We propose to evaluate the extent to which urbanization results in a convergence of hydrographic features (i.e., the distribution of surface waters) as well as structural and functional characteristics of individual water bodies.  This research element will include analysis of surface water distributions (type, size, density and connectivity/isolation) obtained from high-resolution mapping and sampling of aquatic sediments for structural characterization and N-cycling measurements.  Because of the relative imbalance of existing data on urban streams vs. urban lakes, we will focus our sampling efforts on lentic systems, but landscape analyses will include all surface waters.  We expect that urban areas will converge toward moderate density and connectivity of predominantly larger water bodies, along with the loss of small and ephemeral features.  At the ecosystem scale, we hypothesize that nutrient and organic matter enrichment result in an increase in potential denitrification rate and that the increased nitrogen entering waterbodies will cause a  convergence toward carbon as the limiting resource for denitrification in urban areas.

Land management and ecology at the household/parcel scale:  Implications for scaling

The fundamental actors in residential land management are individual residents and the household units to which they belong. Residential managers make decisions to maintain their yards in particular ways for a variety of reasons, affecting the structure and function of urbanized ecosystems in complex ways (Law et al. 2004, Osmond and Hardy 2004, Zhou et al. 2009b).  Understanding and mapping parcel-scale dynamics is thus critical to evaluating and understanding the impact of residential land management on ecosystem structure and function at large scales.

Methods for mapping ecological structure at the highly detailed parcel scale over large areas and for relating ecological structure to variation in residential social groups have developed only recently (Liverman et al. 1998, Grove et al. 2006, Troy et al. 2007). First, the empirical ability to simultaneously describe ecological structure at both a parcel level and across large regional extents is relatively new.
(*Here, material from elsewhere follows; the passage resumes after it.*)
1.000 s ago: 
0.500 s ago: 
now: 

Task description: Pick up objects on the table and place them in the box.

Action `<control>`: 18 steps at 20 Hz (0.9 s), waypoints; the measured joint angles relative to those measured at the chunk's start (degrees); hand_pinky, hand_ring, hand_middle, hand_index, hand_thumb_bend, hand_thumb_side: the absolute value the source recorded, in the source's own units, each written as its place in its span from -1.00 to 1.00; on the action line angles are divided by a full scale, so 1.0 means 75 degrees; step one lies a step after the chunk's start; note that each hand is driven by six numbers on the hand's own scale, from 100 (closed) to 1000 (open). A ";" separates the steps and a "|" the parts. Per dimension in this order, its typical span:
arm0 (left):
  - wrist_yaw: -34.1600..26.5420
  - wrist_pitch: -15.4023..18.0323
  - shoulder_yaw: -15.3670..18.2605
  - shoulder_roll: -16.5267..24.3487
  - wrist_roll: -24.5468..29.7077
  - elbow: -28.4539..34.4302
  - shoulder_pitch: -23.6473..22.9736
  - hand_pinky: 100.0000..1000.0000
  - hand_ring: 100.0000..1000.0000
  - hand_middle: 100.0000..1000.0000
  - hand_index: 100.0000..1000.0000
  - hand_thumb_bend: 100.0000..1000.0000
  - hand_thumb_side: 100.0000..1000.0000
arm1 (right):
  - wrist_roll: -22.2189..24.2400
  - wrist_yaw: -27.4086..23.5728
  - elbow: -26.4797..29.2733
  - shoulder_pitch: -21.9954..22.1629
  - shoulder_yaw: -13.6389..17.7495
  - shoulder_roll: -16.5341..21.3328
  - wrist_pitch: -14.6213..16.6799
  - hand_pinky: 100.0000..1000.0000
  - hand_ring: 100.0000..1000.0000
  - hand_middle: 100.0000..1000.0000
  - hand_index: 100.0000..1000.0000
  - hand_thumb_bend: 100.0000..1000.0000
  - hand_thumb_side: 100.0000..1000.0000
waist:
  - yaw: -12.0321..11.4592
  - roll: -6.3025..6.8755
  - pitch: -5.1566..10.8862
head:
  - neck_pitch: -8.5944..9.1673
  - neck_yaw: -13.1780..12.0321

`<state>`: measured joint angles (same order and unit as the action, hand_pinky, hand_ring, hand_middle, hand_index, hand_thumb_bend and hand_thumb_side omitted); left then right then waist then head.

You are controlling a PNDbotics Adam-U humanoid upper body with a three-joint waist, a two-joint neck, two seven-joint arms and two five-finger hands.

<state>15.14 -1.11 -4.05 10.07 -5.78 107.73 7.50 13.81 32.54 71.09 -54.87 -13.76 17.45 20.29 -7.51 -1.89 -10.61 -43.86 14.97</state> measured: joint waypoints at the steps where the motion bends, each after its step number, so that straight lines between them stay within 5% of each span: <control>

The widespread adoption of Geographic Information Systems (GIS) by federal, state, and local governments and recent advances in aerial and satellite remote sensing have greatly increased the availability of high-resolution geospatial data.  As well, cadastral information maintained by local governments in hardcopy format is increasingly available digitally.  Cadastral maps include information such as the boundaries, ownership and often assessed value of land parcels, as well as infrastructure such as streets, storm drains, and retention ponds.  High resolution imagery can be used to derive vegetation cover and combined with cadastral data and digital surface water data to distinguish vegetation extent, structure, and productivity among different land uses, residential owners and neighborhoods (Zhou and Troy 2008, Zhou et al. 2008).
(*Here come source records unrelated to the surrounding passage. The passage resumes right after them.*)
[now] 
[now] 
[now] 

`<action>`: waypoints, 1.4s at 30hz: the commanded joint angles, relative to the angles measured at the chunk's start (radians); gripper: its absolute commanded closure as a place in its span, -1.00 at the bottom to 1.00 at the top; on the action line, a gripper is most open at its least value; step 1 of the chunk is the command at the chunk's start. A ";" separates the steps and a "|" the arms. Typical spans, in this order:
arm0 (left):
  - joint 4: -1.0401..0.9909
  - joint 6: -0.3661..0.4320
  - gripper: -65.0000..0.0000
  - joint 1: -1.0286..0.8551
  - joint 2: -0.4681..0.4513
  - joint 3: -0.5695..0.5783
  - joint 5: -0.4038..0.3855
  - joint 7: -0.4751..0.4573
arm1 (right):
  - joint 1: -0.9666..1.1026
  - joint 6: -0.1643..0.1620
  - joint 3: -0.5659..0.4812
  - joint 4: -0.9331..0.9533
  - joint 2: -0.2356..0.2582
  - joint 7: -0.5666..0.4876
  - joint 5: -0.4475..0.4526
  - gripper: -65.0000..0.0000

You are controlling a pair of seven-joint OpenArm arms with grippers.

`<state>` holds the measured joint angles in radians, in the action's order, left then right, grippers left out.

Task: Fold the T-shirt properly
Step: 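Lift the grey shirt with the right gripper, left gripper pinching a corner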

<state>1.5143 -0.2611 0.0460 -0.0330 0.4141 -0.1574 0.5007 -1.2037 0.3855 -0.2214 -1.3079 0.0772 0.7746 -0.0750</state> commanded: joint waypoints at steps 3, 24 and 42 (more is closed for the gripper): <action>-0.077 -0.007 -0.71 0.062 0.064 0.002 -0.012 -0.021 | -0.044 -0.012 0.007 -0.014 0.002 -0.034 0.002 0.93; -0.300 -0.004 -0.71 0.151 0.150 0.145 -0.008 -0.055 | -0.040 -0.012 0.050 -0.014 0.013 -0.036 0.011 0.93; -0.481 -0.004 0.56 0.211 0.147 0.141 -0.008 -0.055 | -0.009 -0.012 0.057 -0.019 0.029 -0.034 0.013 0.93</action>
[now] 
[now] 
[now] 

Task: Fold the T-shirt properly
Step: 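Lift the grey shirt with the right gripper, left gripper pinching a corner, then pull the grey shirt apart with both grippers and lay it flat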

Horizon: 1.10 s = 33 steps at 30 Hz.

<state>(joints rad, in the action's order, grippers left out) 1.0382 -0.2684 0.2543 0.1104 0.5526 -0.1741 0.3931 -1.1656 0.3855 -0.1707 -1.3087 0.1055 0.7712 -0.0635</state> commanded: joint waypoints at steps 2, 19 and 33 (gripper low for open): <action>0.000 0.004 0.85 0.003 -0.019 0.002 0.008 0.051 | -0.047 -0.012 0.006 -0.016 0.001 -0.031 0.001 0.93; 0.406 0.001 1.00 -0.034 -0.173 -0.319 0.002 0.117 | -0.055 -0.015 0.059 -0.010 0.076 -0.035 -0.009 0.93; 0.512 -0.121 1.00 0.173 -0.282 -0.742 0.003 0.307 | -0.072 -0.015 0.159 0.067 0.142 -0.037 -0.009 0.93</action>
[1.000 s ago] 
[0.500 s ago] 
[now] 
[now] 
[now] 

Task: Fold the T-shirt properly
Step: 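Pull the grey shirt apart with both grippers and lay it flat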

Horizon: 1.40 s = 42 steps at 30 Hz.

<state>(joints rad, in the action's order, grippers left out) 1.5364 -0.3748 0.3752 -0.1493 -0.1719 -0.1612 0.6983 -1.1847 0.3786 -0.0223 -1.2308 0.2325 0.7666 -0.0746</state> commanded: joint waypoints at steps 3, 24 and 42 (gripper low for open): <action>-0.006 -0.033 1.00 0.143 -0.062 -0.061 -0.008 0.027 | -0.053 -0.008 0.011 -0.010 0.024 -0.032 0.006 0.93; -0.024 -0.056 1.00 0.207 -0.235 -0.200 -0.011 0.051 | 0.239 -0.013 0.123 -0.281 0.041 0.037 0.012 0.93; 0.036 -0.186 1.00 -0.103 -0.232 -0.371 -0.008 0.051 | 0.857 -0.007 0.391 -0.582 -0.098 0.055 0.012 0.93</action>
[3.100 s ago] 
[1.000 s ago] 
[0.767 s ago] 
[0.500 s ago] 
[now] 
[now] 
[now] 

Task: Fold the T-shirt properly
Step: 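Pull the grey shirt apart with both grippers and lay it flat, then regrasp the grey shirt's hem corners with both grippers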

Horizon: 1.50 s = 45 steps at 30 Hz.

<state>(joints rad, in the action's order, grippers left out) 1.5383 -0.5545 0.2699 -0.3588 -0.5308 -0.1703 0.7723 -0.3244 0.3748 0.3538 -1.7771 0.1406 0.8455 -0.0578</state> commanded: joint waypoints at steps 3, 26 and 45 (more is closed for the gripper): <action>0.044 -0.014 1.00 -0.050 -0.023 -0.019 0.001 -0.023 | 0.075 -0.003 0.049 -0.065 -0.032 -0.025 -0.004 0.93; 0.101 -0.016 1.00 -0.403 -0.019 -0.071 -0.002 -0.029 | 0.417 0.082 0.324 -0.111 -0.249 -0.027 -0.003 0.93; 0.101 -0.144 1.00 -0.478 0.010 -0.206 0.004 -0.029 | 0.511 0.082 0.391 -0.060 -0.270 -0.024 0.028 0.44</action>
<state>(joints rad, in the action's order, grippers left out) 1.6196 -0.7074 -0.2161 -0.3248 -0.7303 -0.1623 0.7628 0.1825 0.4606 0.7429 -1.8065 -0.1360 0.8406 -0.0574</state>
Second, there is a growing body of research focused on the social factors affecting variations in residential land management in urban areas.  A number of studies have used measures of income and education to examine the relationship between socio-economic status and vegetation cover (Whitney and Adams 1980, Palmer 1984, Grove 1996, Grove and Burch 1997, Dow 2000, Vogt et al. 2002, Martin et al. 2004). Even more recent is the growing area of social-ecological research addressing the relationships between households, their lifestyle behaviors, and their ecologies (Grove et al. 2006, Troy et al. 2007, Boone et al. 2009a, Zhou et al. 2009b).  A critical finding to this body of research is that lifestyle factors such as family size, life stage, and ethnicity may be weakly correlated with socio-economic status, but these lifestyle factors also play a critical role in determining how households manage their properties.

There is a growing use of marketing techniques based upon social science theory to examine similarities and differences among different lifestyle groups and their consumption behaviors at local, regional, and national levels (Weiss 1988, 1990, Holbrook 2001, Troy 2008).  Geo-demographic segmentation refers to a range of methods used for classifying and characterizing neighborhoods or localities based on the principle that residents living near each other are likely to have similar demographic, socio-economic and lifestyle characteristics. Geo-demographic segmentation can be used to measure and generalize (scale up) different lifestyle groups’ preferences and motivations for various environmental behaviors in a spatially explicit context (Troy 2008). We propose to investigate whether similar relationships between lifestyle groups and their residential land management are observed, regardless of differences in regional climate (Holbrook 2001).  We also seek to determine whether there is “lifestyle homogenization” such that the same lifestyle groups in different parts of the nation have more similar land management practices than different lifestyle groups in the same city (Weiss 1988, Grove et al. 2006).

The empirical basis for characterizing the relationships between ecological structure and social groups at the parcel level and regionalizing to the national level is based upon Claritas, Inc.’s PRIZM™ (Potential Rating Index for Zipcode Markets; hereafter referred to as “PRIZM”) categorization system which has been developed by demographers and sociologists for market research (Weiss 1988, 1990, Grove et al. 2006).  There are two primary objectives of the PRIZM classification system.  The first is to segment the 290 million people of the American population and their urban, suburban, and rural neighborhoods into clusters using Census data related to household education, income, occupation, race/ancestry, family composition, and housing.  Claritas uses factor analysis and U.S. Census data at the block group level to categorize neighborhoods. The variables used by Claritas to classify neighborhoods include social rank (e.g. income, education), household (e.g. life stage, size), mobility (e.g. length of residence), ethnicity (e.g. race, foreign versus U.S. born), urbanization (e.g. population, housing density), and housing (e.g. owner and renter status, home values) (Lang et al. 1997, Claritas 1999). The second objective of the PRIZM classification system is to associate these clusters with consumer spending patterns and household tastes and attitudes using additional data such as market research surveys, public opinion polls, and point-of-purchase receipts. The PRIZM categorization system is useful for several reasons.  First, because PRIZM is designed to predict variations in expenditures on different types of consumer goods and services, of which yard care products and services are an example, it is well-suited for understanding variations in household land-management preferences and behavior.  Second, since every U.S. Census Block Group (approximating neighborhoods) is assigned a specific PRIZM category, these data provide the basis for scaling from neighborhood to continental levels.

By combining remote sensing and parcel data with plot level sampling, we will create an extensive-intensive data strategy (Zimmerman et al. 2009, Pickett et al. 2010) that we hypothesize will facilitate scaling the effects of urban/suburban land use change from local to regional and continental scales. We will use extensive sampling (e.g., the development/use of spatially contiguous/exhaustive social or ecological datasets) to determine patterns over large scales. We will use intensive sampling (e.g., the derivation of in-depth, rich and more time/labor resource intensive data that are derived from selected locations) to quantify process and mechanisms and  the motivations of social actors (Boone et al. 2009b, Buckley and Boone 2010). The intensive sampling will be used to validate extensive data.  For instance, we will produce intensive, fine-scale remote-sensing derived land cover-class maps that include lawns, coniferous and deciduous vegetation, impervious surfaces and lakes for small areas in which we conduct field sampling to infer vegetation composition, carbon and nitrogen stocks and cycling rates across socioeconomic strata.  We will then apply the findings from the intensive scale over larger areas using  data layers that capture land cover and socioeconomic characteristics of residents (e.g., Census, PRIZM).